- Activity -
Would you repeat exactly the part of the listing below that runs from the line containing "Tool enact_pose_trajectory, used" down to the line containing "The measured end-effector", inclusive, and nothing else?

- Information shown -
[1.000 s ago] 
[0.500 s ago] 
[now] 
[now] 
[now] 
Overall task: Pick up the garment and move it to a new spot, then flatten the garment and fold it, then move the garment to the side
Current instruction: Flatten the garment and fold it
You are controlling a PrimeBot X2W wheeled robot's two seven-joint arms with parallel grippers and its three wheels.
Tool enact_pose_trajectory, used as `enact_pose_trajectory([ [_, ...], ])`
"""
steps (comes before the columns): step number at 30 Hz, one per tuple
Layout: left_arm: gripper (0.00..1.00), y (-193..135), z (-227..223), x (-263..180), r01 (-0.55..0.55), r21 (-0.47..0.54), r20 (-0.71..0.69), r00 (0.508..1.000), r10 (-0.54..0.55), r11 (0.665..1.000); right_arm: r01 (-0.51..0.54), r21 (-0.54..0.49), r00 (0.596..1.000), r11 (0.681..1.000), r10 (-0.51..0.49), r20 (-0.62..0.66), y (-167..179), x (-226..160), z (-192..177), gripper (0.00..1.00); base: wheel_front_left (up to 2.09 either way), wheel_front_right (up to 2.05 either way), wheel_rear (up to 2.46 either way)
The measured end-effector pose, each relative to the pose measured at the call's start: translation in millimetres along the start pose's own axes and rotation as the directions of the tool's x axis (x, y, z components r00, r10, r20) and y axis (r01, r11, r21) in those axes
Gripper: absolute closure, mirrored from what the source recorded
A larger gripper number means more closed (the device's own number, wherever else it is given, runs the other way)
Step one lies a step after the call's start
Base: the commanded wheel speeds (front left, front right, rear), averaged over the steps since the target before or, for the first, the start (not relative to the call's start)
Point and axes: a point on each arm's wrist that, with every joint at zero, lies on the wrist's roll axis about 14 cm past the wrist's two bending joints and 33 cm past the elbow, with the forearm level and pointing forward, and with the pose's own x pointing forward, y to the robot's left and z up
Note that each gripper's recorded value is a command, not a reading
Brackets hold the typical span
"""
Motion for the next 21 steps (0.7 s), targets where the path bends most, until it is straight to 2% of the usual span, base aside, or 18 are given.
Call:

- Response -
Tool enact_pose_trajectory, used as `enact_pose_trajectory([ [_, ...], ])`
"""
steps (comes before the columns): step number at 30 Hz, one per tuple
Layout: left_arm: gripper (0.00..1.00), y (-193..135), z (-227..223), x (-263..180), r01 (-0.55..0.55), r21 (-0.47..0.54), r20 (-0.71..0.69), r00 (0.508..1.000), r10 (-0.54..0.55), r11 (0.665..1.000); right_arm: r01 (-0.51..0.54), r21 (-0.54..0.49), r00 (0.596..1.000), r11 (0.681..1.000), r10 (-0.51..0.49), r20 (-0.62..0.66), y (-167..179), x (-226..160), z (-192..177), gripper (0.00..1.00); base: wheel_front_left (up to 2.09 either way), wheel_front_right (up to 2.05 either way), wheel_rear (up to 2.46 either way)
The measured end-effector pose, each relative to the pose measured at the call's start: translation in millimetres along the start pose's own axes and rotation as the directions of the tool's x axis (x, y, z components r00, r10, r20) and y axis (r01, r11, r21) in those axes

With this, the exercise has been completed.